La Diputación reúne a los principales agentes del sector para definir una estrategia común basada en la calidad y la competitividad. El objetivo pasa por impulsar este hongo y avanzar hacia su reconocimiento definitivo como producto de referencia nacional mediante un sello diferenciador.
La Diputación Provincial ha celebrado durante la mañana de este martes la Mesa de la Trufa, un encuentro de trabajo en el que se ha presentado la hoja de ruta para avanzar en la consecución de la Indicación Geográfica Protegida de la Trufa Negra de Soria. Tal acontecimiento supone uno de los principales objetivos estratégicos para el sector agroalimentario en la provincia, buscando consolidar un espacio de diálogo donde instituciones, productores y entidades trabajen de forma conjunta.

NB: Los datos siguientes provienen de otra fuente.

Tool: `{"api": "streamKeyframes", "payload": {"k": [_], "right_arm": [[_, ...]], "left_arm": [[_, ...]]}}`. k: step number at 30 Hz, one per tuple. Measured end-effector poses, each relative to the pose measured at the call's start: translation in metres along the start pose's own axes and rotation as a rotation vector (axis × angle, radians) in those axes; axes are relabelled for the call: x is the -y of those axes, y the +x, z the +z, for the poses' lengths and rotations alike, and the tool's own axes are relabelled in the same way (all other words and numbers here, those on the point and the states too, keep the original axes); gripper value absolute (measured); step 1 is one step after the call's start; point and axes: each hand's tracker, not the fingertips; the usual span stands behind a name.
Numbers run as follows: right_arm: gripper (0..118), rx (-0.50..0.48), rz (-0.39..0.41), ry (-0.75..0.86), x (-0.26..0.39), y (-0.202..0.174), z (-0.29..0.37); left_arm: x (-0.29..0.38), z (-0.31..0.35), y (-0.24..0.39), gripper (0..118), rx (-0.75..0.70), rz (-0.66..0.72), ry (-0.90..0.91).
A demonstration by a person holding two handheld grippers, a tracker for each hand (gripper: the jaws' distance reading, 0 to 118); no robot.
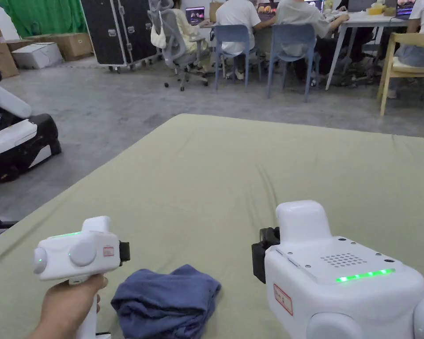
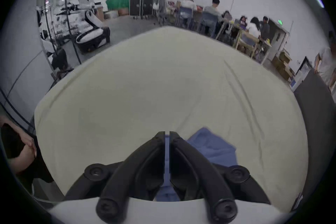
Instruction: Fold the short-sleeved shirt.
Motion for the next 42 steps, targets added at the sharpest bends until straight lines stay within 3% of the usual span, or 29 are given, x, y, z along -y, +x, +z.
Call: {"api": "streamKeyframes", "payload": {"k": [6, 9, 19, 24, 27, 33, 42], "right_arm": [[3, 0.039, -0.02, 0.02, -0.003, 0.028, 0.021], [3, 0.085, -0.022, 0.041, -0.007, 0.052, 0.035], [3, 0.479, -0.049, 0.165, -0.032, 0.213, 0.148], [3, 0.651, -0.084, 0.189, -0.024, 0.284, 0.216], [3, 0.704, -0.107, 0.183, -0.019, 0.314, 0.244], [3, 0.734, -0.124, 0.193, -0.013, 0.33, 0.266], [3, 0.699, -0.107, 0.217, -0.014, 0.302, 0.259]], "left_arm": [[-0.01, 0.024, 0.03, 3, 0.011, -0.002, 0.017], [-0.017, 0.04, 0.079, 3, 0.008, -0.124, 0.116], [-0.027, 0.099, 0.302, 3, 0.288, -0.218, 0.344], [-0.012, 0.137, 0.398, 3, 0.423, -0.251, 0.373], [0.001, 0.161, 0.435, 3, 0.445, -0.257, 0.388], [0.012, 0.194, 0.454, 3, 0.444, -0.243, 0.421], [0.012, 0.216, 0.427, 3, 0.375, -0.228, 0.449]]}}
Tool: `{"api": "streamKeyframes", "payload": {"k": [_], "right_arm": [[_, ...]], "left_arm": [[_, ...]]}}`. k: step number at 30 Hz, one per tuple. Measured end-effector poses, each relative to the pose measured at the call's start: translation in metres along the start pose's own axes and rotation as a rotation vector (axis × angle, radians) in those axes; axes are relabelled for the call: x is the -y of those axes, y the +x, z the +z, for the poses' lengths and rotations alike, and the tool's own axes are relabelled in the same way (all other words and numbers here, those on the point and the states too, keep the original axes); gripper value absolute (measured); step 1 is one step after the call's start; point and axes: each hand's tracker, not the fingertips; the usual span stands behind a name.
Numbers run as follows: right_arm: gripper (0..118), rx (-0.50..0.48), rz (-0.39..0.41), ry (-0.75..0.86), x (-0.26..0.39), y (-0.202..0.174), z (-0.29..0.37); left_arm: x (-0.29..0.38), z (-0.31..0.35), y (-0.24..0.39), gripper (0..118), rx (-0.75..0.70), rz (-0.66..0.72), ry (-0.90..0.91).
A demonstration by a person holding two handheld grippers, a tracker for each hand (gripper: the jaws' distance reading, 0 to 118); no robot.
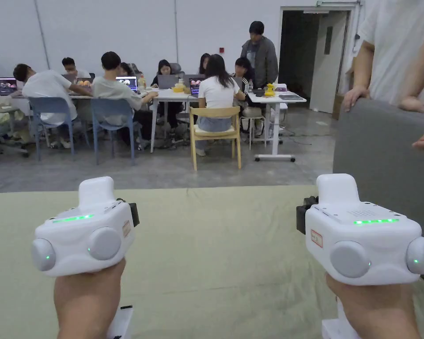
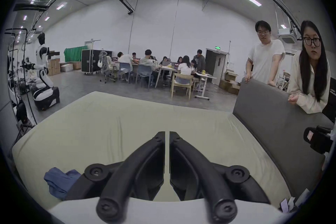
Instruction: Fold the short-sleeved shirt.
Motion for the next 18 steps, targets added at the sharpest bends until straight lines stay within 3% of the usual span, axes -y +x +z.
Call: {"api": "streamKeyframes", "payload": {"k": [18], "right_arm": [[3, 0.012, 0.005, 0.019, -0.007, -0.018, 0.003]], "left_arm": [[-0.001, 0.016, -0.012, 3, -0.031, -0.045, 0.012]]}}
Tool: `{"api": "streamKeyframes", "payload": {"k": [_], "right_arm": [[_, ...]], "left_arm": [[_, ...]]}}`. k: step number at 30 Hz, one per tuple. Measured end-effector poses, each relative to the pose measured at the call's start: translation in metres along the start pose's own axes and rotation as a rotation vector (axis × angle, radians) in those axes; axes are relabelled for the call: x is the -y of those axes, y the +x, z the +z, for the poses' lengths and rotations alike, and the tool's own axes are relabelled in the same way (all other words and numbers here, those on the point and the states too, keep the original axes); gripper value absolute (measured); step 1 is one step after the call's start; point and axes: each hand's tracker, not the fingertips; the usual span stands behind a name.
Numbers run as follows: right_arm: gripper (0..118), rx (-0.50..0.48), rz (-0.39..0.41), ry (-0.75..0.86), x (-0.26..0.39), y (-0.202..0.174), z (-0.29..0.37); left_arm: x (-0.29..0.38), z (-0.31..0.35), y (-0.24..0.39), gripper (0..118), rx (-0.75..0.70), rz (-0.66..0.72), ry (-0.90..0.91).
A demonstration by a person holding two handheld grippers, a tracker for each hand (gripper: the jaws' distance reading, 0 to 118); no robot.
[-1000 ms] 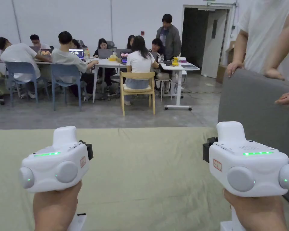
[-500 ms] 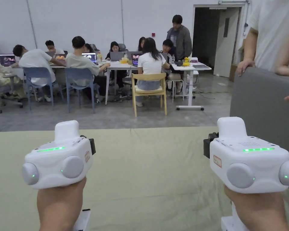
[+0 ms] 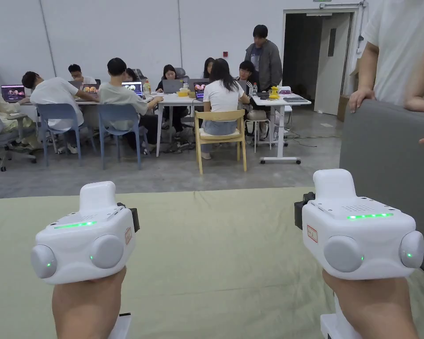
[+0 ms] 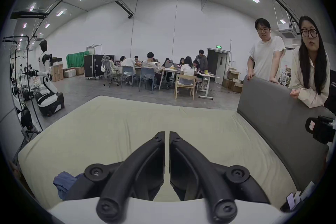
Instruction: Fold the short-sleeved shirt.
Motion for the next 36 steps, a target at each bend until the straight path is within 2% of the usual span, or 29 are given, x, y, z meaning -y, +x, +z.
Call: {"api": "streamKeyframes", "payload": {"k": [22, 23, 24, 25, 26, 27, 31, 36], "right_arm": [[4, -0.007, 0.007, 0.015, -0.004, -0.014, -0.009], [22, -0.01, 0.011, 0.012, -0.005, -0.014, -0.01], [63, 0.008, 0.019, 0.013, -0.005, -0.016, -0.011], [118, 0.014, 0.013, 0.008, -0.006, -0.016, -0.013], [118, -0.009, -0.004, -0.041, -0.006, -0.014, -0.017], [118, -0.07, -0.027, 0.053, -0.007, -0.013, -0.008], [118, -0.02, -0.009, 0.002, -0.013, -0.012, -0.004], [118, -0.041, 0.024, -0.012, -0.006, -0.02, -0.012]], "left_arm": [[-0.002, 0.006, -0.007, 5, -0.02, -0.056, 0.05], [-0.002, 0.007, -0.008, 28, -0.009, -0.058, 0.056], [-0.003, 0.008, -0.007, 80, -0.029, -0.068, 0.077], [-0.003, 0.008, -0.006, 118, -0.051, -0.076, 0.077], [-0.004, 0.01, -0.007, 118, -0.007, -0.067, 0.099], [-0.003, 0.016, -0.009, 118, -0.015, -0.028, 0.134], [-0.007, 0.015, -0.012, 118, -0.005, -0.046, 0.106], [-0.008, 0.015, -0.008, 118, -0.005, -0.067, 0.113]]}}
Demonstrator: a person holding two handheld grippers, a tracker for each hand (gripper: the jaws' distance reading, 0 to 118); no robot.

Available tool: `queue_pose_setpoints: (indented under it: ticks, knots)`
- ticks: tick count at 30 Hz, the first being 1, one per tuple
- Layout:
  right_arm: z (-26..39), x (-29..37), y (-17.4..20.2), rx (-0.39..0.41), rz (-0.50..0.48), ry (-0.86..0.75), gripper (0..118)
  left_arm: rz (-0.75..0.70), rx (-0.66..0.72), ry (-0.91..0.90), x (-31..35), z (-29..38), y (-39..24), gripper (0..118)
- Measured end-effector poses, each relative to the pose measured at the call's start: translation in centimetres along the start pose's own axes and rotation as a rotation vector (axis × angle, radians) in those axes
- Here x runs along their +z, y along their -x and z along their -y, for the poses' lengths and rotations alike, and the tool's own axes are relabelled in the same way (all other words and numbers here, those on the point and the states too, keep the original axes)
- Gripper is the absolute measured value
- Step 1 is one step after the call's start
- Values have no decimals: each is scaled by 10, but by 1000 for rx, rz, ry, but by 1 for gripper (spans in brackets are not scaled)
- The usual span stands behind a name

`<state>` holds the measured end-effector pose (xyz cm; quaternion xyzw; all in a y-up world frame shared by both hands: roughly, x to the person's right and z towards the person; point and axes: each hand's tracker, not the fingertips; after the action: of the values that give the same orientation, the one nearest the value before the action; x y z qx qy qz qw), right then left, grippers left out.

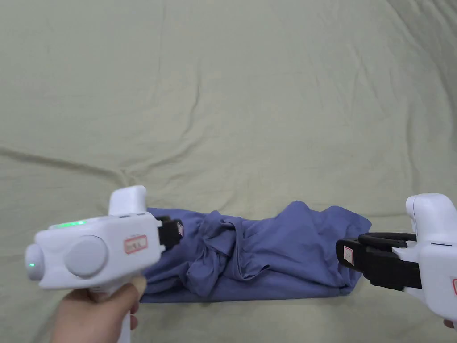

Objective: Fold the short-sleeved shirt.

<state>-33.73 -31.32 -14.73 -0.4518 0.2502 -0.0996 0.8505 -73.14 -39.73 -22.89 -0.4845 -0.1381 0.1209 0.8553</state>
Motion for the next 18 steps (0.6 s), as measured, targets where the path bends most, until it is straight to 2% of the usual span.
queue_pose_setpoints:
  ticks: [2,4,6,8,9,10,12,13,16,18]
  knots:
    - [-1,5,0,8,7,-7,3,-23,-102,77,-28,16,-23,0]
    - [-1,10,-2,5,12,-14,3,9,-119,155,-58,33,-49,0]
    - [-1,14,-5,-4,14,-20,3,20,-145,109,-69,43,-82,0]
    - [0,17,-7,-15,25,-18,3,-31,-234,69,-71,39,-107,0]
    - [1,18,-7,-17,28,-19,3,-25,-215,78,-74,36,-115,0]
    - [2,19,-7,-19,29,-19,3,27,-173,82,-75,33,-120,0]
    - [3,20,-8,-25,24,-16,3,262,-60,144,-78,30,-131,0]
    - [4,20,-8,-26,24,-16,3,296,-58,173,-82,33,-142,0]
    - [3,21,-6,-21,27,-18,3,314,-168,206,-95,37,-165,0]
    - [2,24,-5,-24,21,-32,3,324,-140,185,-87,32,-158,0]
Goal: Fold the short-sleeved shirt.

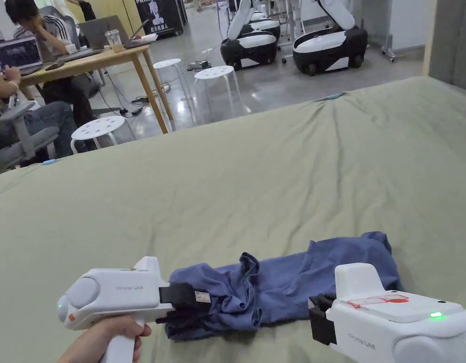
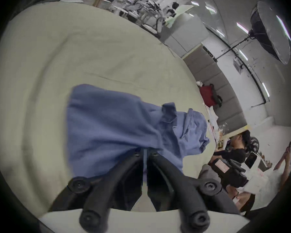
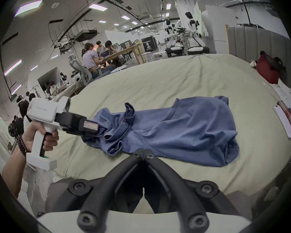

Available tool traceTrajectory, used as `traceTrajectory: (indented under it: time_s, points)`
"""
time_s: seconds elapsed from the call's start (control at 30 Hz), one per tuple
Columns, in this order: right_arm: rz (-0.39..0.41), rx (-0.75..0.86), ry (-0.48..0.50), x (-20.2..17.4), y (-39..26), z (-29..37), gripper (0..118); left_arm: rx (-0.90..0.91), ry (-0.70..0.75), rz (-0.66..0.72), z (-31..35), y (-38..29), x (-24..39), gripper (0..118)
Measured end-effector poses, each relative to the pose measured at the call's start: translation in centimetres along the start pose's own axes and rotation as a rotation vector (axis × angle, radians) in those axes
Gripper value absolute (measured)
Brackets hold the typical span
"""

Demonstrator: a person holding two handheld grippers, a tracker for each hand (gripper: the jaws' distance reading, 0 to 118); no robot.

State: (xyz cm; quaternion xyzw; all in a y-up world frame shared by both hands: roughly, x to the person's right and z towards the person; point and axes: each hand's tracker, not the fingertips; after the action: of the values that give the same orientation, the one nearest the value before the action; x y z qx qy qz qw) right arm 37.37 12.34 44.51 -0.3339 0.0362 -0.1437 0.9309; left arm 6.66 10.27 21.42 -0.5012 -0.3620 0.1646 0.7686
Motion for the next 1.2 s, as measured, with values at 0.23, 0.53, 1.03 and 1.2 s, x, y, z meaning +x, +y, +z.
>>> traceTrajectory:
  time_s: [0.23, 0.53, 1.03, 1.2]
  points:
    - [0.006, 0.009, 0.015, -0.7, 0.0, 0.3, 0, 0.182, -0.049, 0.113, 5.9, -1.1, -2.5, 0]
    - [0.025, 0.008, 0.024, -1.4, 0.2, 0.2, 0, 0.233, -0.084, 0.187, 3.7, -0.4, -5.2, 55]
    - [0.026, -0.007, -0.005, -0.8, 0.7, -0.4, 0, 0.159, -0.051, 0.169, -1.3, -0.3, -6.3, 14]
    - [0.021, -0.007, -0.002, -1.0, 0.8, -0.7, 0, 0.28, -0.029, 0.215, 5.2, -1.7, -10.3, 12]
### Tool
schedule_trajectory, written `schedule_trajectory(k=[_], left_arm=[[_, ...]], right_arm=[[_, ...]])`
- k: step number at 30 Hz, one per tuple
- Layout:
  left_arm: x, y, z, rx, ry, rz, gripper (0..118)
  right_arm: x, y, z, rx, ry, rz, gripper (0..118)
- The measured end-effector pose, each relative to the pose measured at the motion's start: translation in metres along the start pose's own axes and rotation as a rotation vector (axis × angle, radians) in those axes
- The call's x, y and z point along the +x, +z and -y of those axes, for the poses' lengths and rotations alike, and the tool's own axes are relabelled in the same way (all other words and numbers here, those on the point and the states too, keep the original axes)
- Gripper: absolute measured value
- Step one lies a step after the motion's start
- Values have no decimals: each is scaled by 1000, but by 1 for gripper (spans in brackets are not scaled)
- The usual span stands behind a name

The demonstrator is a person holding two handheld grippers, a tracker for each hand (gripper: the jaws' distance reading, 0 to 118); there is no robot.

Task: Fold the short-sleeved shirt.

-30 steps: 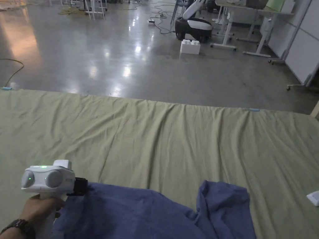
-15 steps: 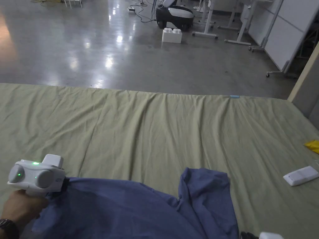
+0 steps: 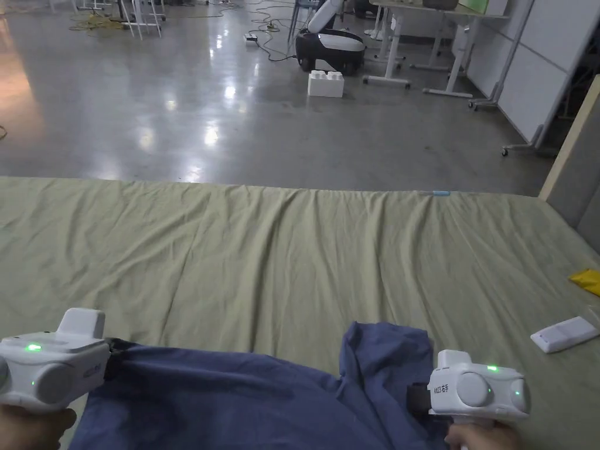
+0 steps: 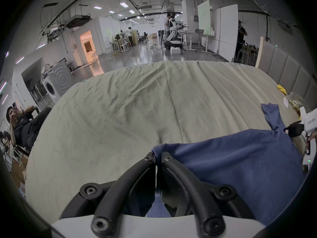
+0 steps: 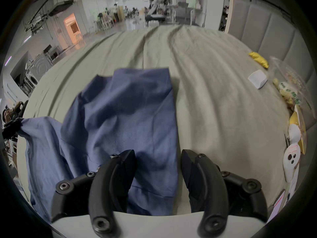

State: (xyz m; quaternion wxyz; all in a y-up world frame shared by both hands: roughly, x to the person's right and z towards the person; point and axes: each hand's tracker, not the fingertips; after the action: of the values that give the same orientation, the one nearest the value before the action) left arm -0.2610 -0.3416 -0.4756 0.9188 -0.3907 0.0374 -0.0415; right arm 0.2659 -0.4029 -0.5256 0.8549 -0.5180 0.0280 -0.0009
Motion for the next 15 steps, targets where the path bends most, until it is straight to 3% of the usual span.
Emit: schedule_trajectory(k=[4,7,8,12,15], left_arm=[[-7,3,9,10,-10,-14,5],[-11,3,13,6,5,-16,5],[-9,7,14,6,15,-12,5],[-10,18,11,26,27,-6,5],[-14,29,5,59,24,-14,5]], right_arm=[[-11,5,5,45,40,58,47],[-19,6,6,58,74,99,8],[-18,6,7,61,80,90,2],[-18,24,9,135,94,110,0],[-19,48,7,259,156,217,0]])
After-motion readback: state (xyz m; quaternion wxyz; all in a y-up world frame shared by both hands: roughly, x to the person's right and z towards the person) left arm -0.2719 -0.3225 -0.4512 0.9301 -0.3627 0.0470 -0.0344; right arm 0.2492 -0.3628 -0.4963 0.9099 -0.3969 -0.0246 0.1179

La reunión ha estado presidida por el máximo responsable de la institución provincial, Benito Serrano, junto a los diputados responsables de las áreas de Desarrollo, Turismo y Agricultura. Igualmente, la cita ha contado con la participación de representantes de la Junta de Castilla y León, el Ayuntamiento de Medinaceli, la Asociación de Truficultores de Soria, Soria Activa, Caja Rural de Soria, CESEFOR, ASOHTUR y ASFOSO, conformando una herramienta de coordinación estable entre todos los actores implicados.
De las conclusiones extraídas durante su presencia en la jornada, el presidente de la Diputación ha destacado "las ganas de colaborar y de unir esfuerzos para asegurar que la trufa negra de Soria sea valorada a nivel nacional". Según ha manifestado Serrano, la obtención de este marchamo de calidad es un proceso exigente que requiere consenso, compromiso y una visión compartida a medio y largo plazo por parte de todo el tejido productivo.
Habida cuenta de que la provincia suma actualmente más de 2.000 hectáreas dedicadas al cultivo de este hongo, el crecimiento en superficie y la profesionalización del sector han hecho necesaria una planificación estratégica. De este modo, el documento de trabajo presentado aborda aspectos clave como la definición de estándares de calidad, la trazabilidad del producto, la estructuración del sector y la creación de una identidad común que refuerce su posicionamiento en los mercados.
Por su parte, la Junta de Castilla y León ha trasladado su respaldo al proceso, destacando su papel en el apoyo a la innovación y la mejora de la competitividad, en línea con las políticas de desarrollo rural. El mensaje compartido por los asistentes ha incidido en la necesidad de fortalecer el sector desde dentro, promoviendo una integración que suponga una ventaja competitiva y una garantía total tanto para los profesionales como para el consumidor final.